The contract or other arrangement between the covered entity and its business associate required by must meet the requirements of the applicable standards below.

If the covered entity knows of a pattern of an activity or practice of the business associate that constitutes a material breach or violation of the business associate’s obligation under the contract or other arrangement, it must take reasonable steps to cure the breach or end the violation, as applicable, and, if such steps are unsuccessful:

  • Terminate the contract or arrangement, if feasible; or
  • If termination is not feasible, reported the problem to the Secretary.

Business associate contracts

The contract between a covered entity and a business associate must provide that the business associate will—

  1. Implement administrative, physical, and technical safeguards that reasonably and appropriately protect the confidentiality, integrity, and availability of the electronic protected health information that it creates, receives, maintains, or transmits on behalf of the covered entity as required by HIPAA regulations;
  2. Ensure that any agent, including a subcontractor, to whom it provides such information agrees to implement reasonable and appropriate safeguards to protect it;
  3. Report to the covered entity any security incident of which it becomes aware;
  4. Authorize termination of the contract by the covered entity, if the covered entity determines that the business associate has violated a material term of the contract.

Other arrangements

When a covered entity and its business associate are both governmental entities, the covered entity is in compliance, if—

  1. It enters into a memorandum of understanding with the business associate that contains terms that accomplish the objectives of the business associate contract rules; or
  2. Other law (including regulations adopted by the covered entity or its business associate) contains requirements applicable to the business

associate that accomplish the objectives.

Business associates and covered entities that are subject to statutory requirements may comply with those requirements without violating HIPAA.

Requirements for group health plans

Generally, a group health plan must ensure that its plan documents provide that the plan sponsor will reasonably and appropriately safeguard electronic protected health information created, received, maintained, or transmitted to or by the plan sponsor on behalf of the group health plan.

The plan documents of the group health plan must be amended to incorporate provisions to require the plan sponsor to—

  • Implement administrative, physical, and technical safeguards that reasonably and appropriately protect the confidentiality, integrity, and availability of the electronic protected health information that it creates, receives, maintains, or transmits on behalf of the group health plan;
  • Ensure that the adequate separation required by HIPAA is supported by reasonable and appropriate security measures;
  • Ensure that any agent, including a subcontractor, to whom it provides this information agrees to implement reasonable and appropriate security measures to protect the information; and
  • Report to the group health plan any security incident of which it becomes aware.

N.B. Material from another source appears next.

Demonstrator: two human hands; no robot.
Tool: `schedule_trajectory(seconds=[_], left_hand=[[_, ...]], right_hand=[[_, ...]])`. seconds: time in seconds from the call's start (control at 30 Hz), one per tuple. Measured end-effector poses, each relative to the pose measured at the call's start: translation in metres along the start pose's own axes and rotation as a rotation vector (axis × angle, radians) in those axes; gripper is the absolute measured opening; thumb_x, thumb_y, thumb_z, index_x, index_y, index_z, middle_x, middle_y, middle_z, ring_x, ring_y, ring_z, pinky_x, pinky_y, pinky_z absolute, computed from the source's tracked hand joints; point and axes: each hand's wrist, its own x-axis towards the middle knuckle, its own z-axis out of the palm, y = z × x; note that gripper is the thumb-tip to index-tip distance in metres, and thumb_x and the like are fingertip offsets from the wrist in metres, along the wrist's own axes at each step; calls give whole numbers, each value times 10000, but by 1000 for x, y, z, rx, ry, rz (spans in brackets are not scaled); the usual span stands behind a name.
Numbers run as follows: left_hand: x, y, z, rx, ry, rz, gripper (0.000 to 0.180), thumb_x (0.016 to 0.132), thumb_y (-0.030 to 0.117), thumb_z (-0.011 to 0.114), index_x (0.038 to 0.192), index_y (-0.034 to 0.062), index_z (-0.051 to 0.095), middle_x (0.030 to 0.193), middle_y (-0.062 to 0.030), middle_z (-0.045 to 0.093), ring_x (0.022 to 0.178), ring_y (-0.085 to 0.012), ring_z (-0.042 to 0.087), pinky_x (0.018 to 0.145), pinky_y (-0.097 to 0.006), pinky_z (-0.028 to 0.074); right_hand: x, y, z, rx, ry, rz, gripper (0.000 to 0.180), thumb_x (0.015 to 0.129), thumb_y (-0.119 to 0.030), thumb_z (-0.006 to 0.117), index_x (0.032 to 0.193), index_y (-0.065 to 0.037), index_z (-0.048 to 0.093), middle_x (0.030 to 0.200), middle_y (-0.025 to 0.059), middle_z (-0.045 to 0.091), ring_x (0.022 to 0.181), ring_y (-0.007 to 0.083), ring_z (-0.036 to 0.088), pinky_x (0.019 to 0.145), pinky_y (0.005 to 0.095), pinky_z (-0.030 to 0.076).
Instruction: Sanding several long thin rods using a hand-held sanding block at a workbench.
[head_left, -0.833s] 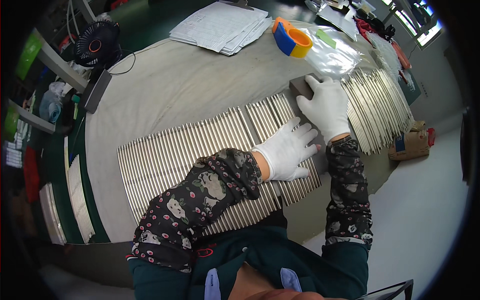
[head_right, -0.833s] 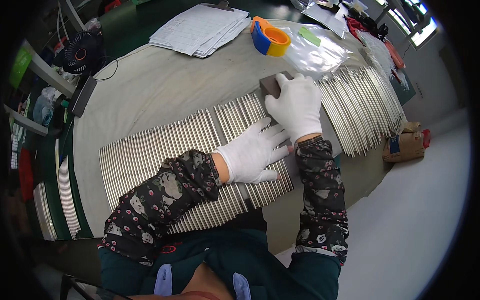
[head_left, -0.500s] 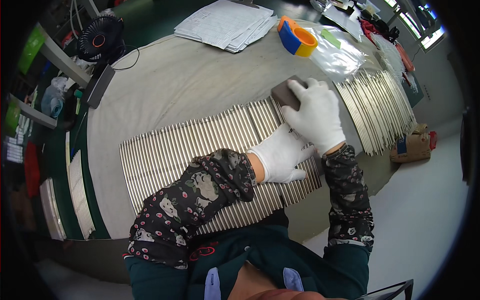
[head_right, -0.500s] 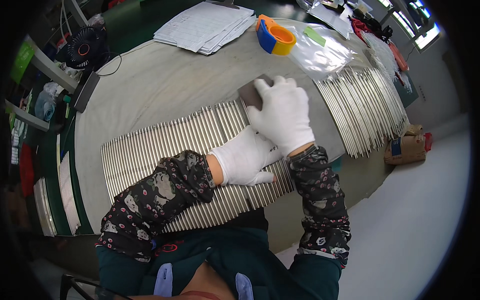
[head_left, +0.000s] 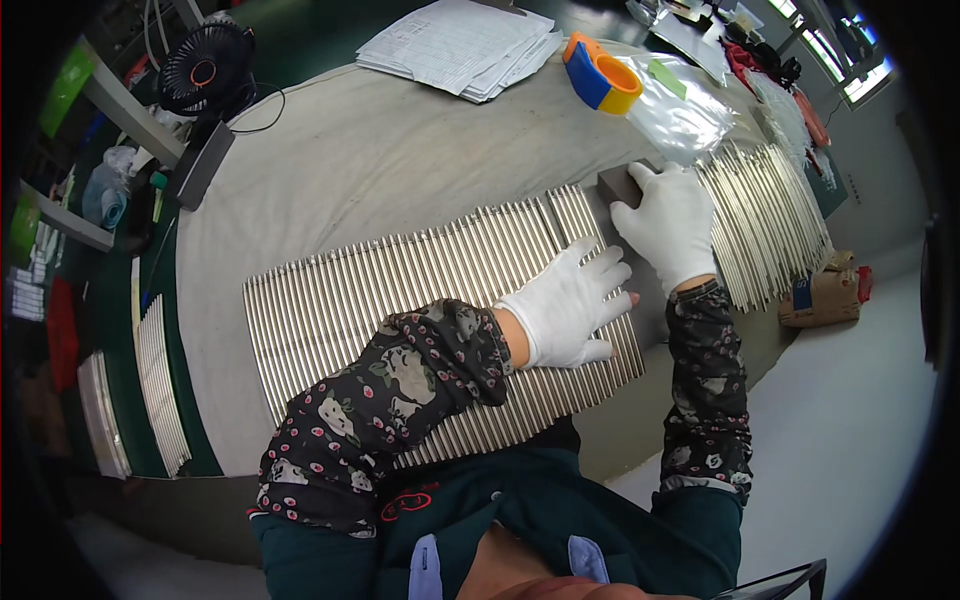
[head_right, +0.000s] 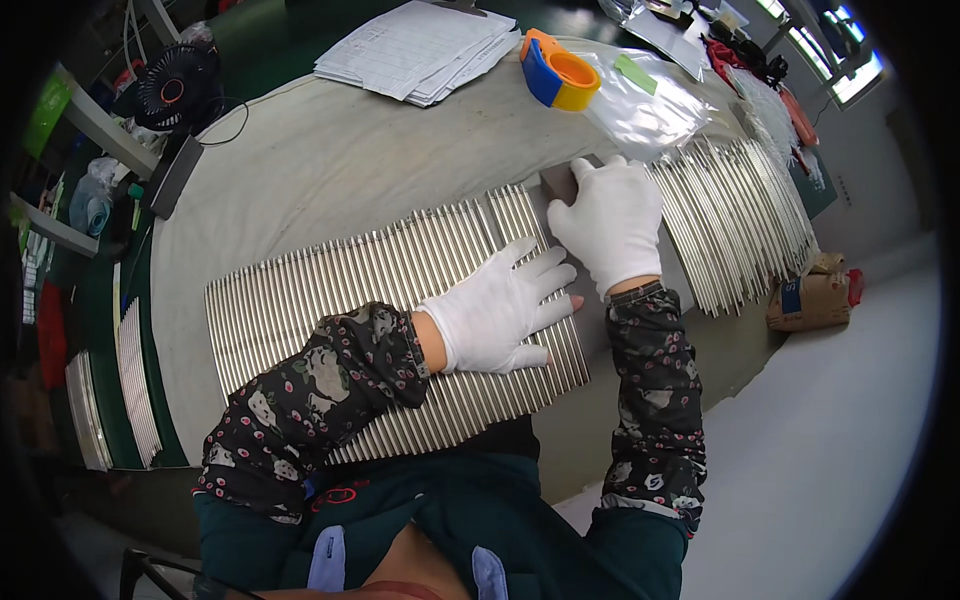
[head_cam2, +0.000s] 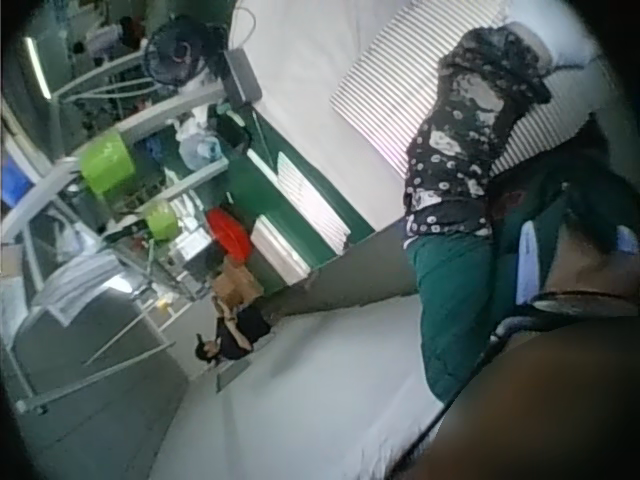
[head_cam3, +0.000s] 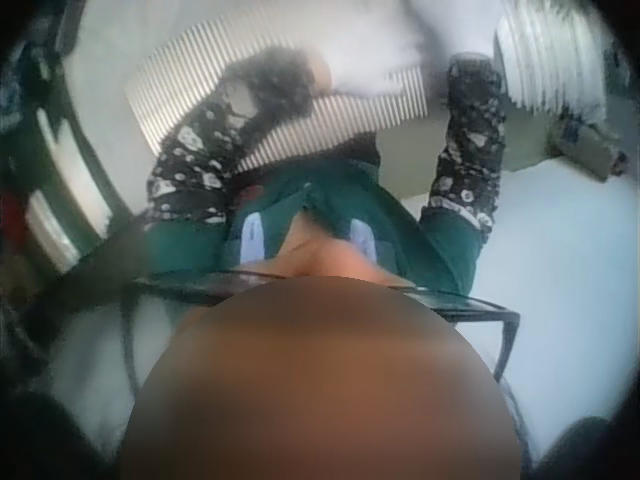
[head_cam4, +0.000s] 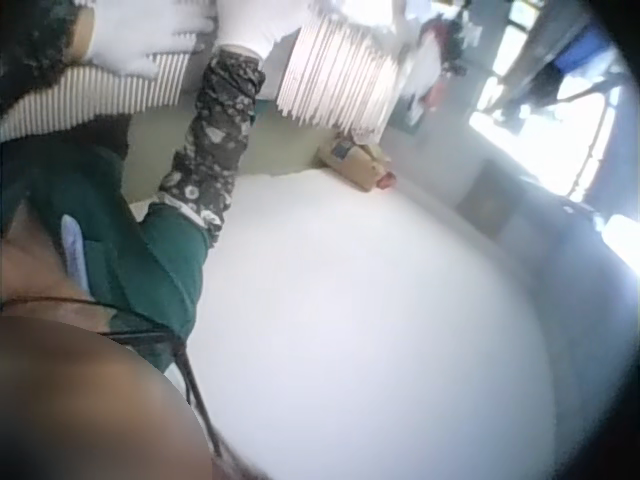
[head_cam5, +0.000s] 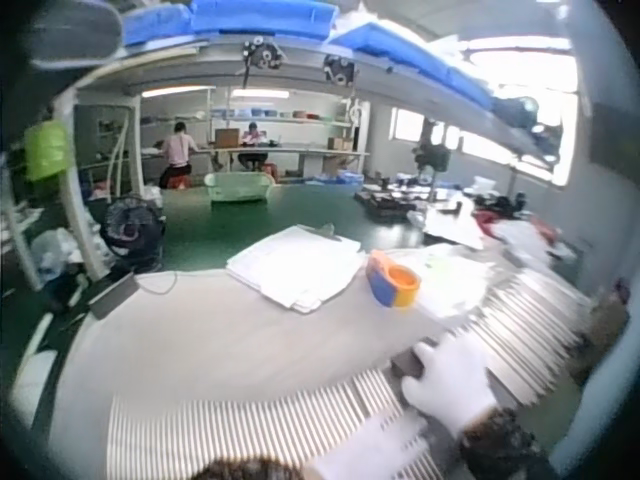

Policies and Procedures and Documentation Requirements

A covered entity must meet the standards below.

Policies and procedures

Implement reasonable and appropriate policies and procedures to comply with the standards, implementation specifications, or other requirements of the HIPAA security rules, taking into account the flexibility factors of the regulations.

Documentation

Maintain the policies and procedures implemented to comply with HIPAA in written (which may be electronic) form, and if an action, activity or assessment is required to be documented, maintain a written (which may be electronic) record of the action, activity, or assessment.

Time limit (Required)

Retain the documentation required for 6 years from the date of its creation or the date when it last was in effect, whichever is later.

Availability (Required)

Make documentation available to those persons responsible for implementing the procedures to which the documentation pertains.

Updates (Required)

Review documentation periodically, and update as needed, in response to environmental or operational changes affecting the security of the electronic protected health information.